Die Zeichen für die deutsche Wirtschaft stehen 2009 auf Sturm. Die Bundesbank befürchtet im kommenden Jahr einen so starken Konjunktureinbruch wie zum Ende des Booms nach der Wiedervereinigung Anfang der 90er Jahre. Die Aussichten hätten sich seit Herbstbeginn „markant verschlechtert“. Erst 2010 dürfte die Konjunktur wieder anziehen.

Frankfurt. Sorgenkind Nummer eins ist die Industrie, deren Aufträge im Oktober um 6,1 Prozent wegbrachen, wie das Bundeswirtschaftsministerium am Freitag in Berlin mitteilte. Gleichzeitig haben nach einer Umfrage des renommierten Münchener ifo-Instituts immer mehr Unternehmen mittlerweile Probleme an Kredite von den ihrerseits krisengeplagten Banken zu bekommen.

Preis- und kalenderbereinigt erwartet die Bundesbank 2009 einen Rückgang des Bruttoinlandsprodukts (BIP) um 0,8 Prozent. Dies wäre das schlechteste Ergebnis seit dem Rezessionsjahr 1993. Davor war die Wirtschaft nur einmal in der Geschichte der Bundesrepublik noch stärker geschrumpft, und zwar nach der Ölkrise im Jahr 1975 mit einem Minus von 0,9 Prozent.

Besonders tief in die Rezession schlittern wird die deutsche Wirtschaft nach Ansicht der Bundesbank in den kommenden Monaten. "Im Winterhalbjahr 2008/2009 ist mit einem erheblichen Rückgang der realwirtschaftlichen Aktivität zu rechnen." Das vierte Quartal werde miserabel ausfallen. Der Arbeitsmarkt wird auf die Wirtschaftsschwäche zwar mit Verzögerung reagieren, einen harten Rückschlag erwartet die Bundesbank aber nicht.

Mit ihren Wirtschaftsprognosen liegt sie im Großen und Ganzen auf einer Linie mit der Bundesregierung und verschiedenen internationalen Organisationen. So rechnen der Internationale Währungsfonds und auch die Organisation für wirtschaftliche Zusammenarbeit und Entwicklung (OECD) damit, dass die deutsche Wirtschaft 2009 um 0,8 Prozent schrumpft.

Finanzminister Steinbrück verwies auf Schätzungen, wonach die Wirtschaft um bis zu ein Prozent zurückgehen könnte. Noch weit pessimistischere Töne schlug am Freitag der Chefvolkswirt der Deutschen Bank, Norbert Walter, an.
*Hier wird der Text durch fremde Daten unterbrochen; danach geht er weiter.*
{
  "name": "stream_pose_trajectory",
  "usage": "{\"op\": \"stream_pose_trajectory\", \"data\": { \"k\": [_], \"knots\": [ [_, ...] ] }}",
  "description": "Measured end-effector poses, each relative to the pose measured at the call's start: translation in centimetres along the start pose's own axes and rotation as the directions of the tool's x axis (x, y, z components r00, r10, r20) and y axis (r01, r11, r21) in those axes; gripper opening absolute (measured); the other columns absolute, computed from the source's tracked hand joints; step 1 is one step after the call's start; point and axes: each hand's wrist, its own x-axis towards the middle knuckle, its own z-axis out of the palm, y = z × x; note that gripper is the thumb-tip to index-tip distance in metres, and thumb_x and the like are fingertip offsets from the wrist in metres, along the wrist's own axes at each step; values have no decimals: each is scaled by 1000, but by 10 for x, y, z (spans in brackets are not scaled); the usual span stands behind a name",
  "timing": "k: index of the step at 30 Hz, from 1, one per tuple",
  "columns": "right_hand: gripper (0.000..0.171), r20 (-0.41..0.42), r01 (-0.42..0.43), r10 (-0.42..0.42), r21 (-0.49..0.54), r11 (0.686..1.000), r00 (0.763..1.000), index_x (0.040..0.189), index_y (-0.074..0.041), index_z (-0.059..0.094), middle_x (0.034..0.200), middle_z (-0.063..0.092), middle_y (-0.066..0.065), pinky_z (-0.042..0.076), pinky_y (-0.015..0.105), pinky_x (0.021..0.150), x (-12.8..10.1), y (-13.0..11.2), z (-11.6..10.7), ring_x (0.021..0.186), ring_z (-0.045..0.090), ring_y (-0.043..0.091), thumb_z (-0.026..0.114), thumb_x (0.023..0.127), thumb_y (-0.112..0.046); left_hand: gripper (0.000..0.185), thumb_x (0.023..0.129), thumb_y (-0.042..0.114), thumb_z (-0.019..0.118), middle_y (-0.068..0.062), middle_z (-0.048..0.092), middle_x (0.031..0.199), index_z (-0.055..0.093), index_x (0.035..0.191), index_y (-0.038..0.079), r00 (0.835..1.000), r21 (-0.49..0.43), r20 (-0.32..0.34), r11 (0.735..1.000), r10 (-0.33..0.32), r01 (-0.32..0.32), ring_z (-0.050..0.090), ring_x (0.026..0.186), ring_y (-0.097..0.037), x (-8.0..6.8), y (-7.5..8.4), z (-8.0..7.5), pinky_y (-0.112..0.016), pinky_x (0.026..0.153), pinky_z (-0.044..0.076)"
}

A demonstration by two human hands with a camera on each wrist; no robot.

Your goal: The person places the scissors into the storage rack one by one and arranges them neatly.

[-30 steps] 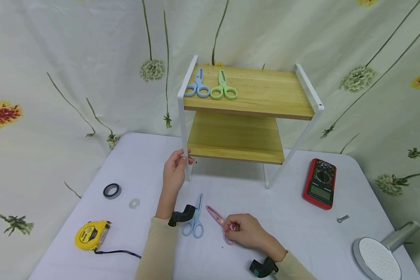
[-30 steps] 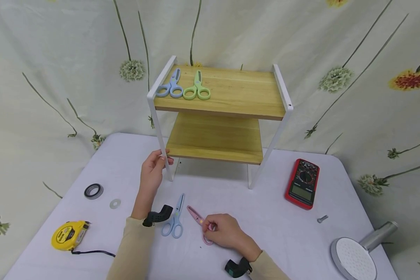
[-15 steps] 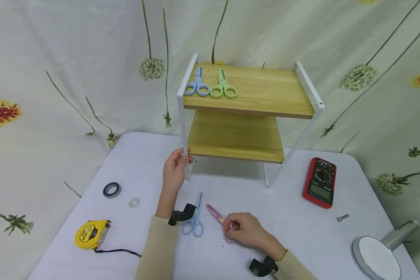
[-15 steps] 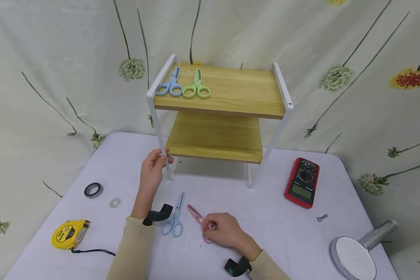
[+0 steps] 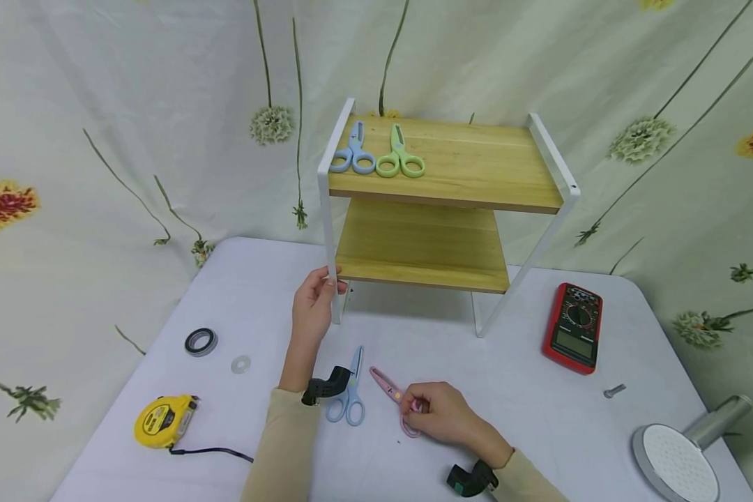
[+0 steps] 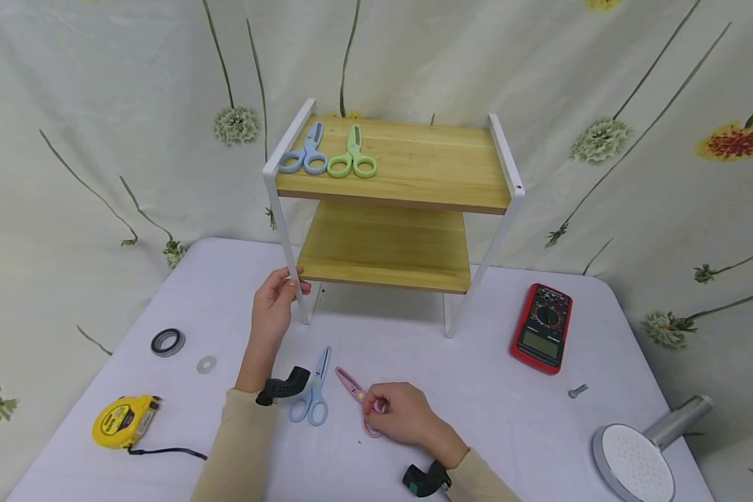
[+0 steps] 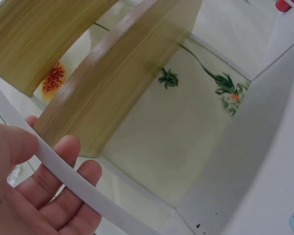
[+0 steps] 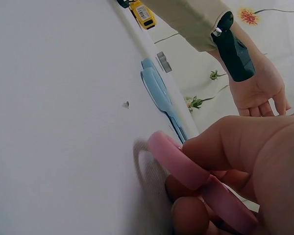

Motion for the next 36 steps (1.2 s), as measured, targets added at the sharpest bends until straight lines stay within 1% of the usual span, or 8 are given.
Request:
{"op": "stream_pose_trajectory", "data": {
  "k": [5, 10, 18, 24, 32, 36],
  "knots": [
    [4, 1, -2, 2, -5, 1000, 1000, 82, -14, 71, 70, 55, -11, 34, 15, 55, 0, 0, 0, 58, 41, -8, 73, 81, -11, 28, 107, 9, 47, -22, 70, 98, 64, 128, 3, 1000, 6, 0, 1000, 7, -7, 63, 90, -1, -1, 0, 0, -37, 97, 42],
    [3, -6, -2, 2, -4, 1000, 1000, 82, -13, 70, 70, 55, -12, 35, 16, 55, 0, 2, 1, 58, 41, -9, 73, 81, -12, 27, 106, 7, 48, -19, 71, 95, 65, 127, 2, 1000, -3, -3, 1000, 11, -11, 63, 87, -1, 0, -1, 0, -37, 96, 41],
    [4, -14, 2, -2, -9, 1000, 1000, 82, -14, 70, 69, 55, -12, 34, 15, 55, 1, 3, 2, 58, 42, -8, 73, 81, -12, 28, 106, 8, 48, -25, 70, 99, 65, 127, 4, 1000, 8, -8, 1000, 5, -5, 64, 89, -3, 1, -2, 1, -40, 99, 41],
    [4, -16, -1, 1, -11, 1000, 1000, 83, -13, 70, 69, 55, -12, 34, 16, 55, 0, 4, 2, 58, 42, -8, 73, 80, -13, 28, 106, 7, 48, -29, 69, 102, 65, 128, 3, 1000, 6, -6, 1000, -2, 2, 64, 88, -2, 0, -2, 1, -39, 97, 40],
    [6, -25, -2, 1, -24, 1000, 1000, 82, -15, 71, 68, 55, -12, 34, 15, 56, 1, 4, 3, 59, 42, -8, 74, 80, -11, 27, 105, 7, 48, -23, 70, 97, 65, 127, 3, 1000, 0, -6, 1000, 10, -10, 64, 87, -1, 1, -3, 1, -36, 96, 42],
    [3, -24, -3, 2, -19, 1000, 1000, 83, -14, 71, 68, 55, -11, 34, 16, 56, 1, 3, 2, 59, 42, -8, 73, 81, -12, 27, 105, 7, 48, -25, 70, 98, 65, 127, 3, 1000, -4, -5, 1000, 19, -19, 64, 87, 0, 1, -2, 1, -35, 94, 42]
  ]
}}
Er kann sich einen BIP-Rückgang um bis zu vier Prozent vorstellen, sollte die Politik nicht entschlossener gegensteuern. Der Bundesrat machte am Freitag den Weg für das rund 30 Milliarden schwere deutsche Konjunkturprogramm frei. Es belastet den Staatshaushalt in den kommenden fünf Jahren mit annähernd 20 Milliarden Euro.

Dringend Unterstützung braucht die deutsche Industrie, deren Orderbücher seit Monaten dünner werden. "Die Auftragseingänge befinden sich im freien Fall", sagte Citigroup-Chefvolkswirt Jürgen Michels. "Grund ist die globale Rezession, ausgelöst durch die Finanzkrise." Das Wirtschaftsministerium befürchtet, dass die Industrie deshalb ihre Produktion in den kommenden Monaten drosseln wird.

Ein kleiner Hoffnungsschimmer sind die milliardenschweren Konjunkturprogramme in aller Welt, mit denen die Regierungen versuchen die Krise abzumildern. "Hiervon kann Exportweltmeister Deutschland in besonderem Maße profitieren", meint etwa der Chefvolkswirt des Deutschen Industrie- und Handelskammertages (DIHK), Volker Treier. Die meisten Analysten sagen für 2009 den schärfsten Abschwung seit Jahrzehnten voraus. Commerzbank-Ökonom Ralph Solveen: "Die heutigen Zahlen sind ein weiterer Beleg dafür, dass sich Deutschland in der tiefsten Rezession seit dem Zweiten Weltkrieg befindet."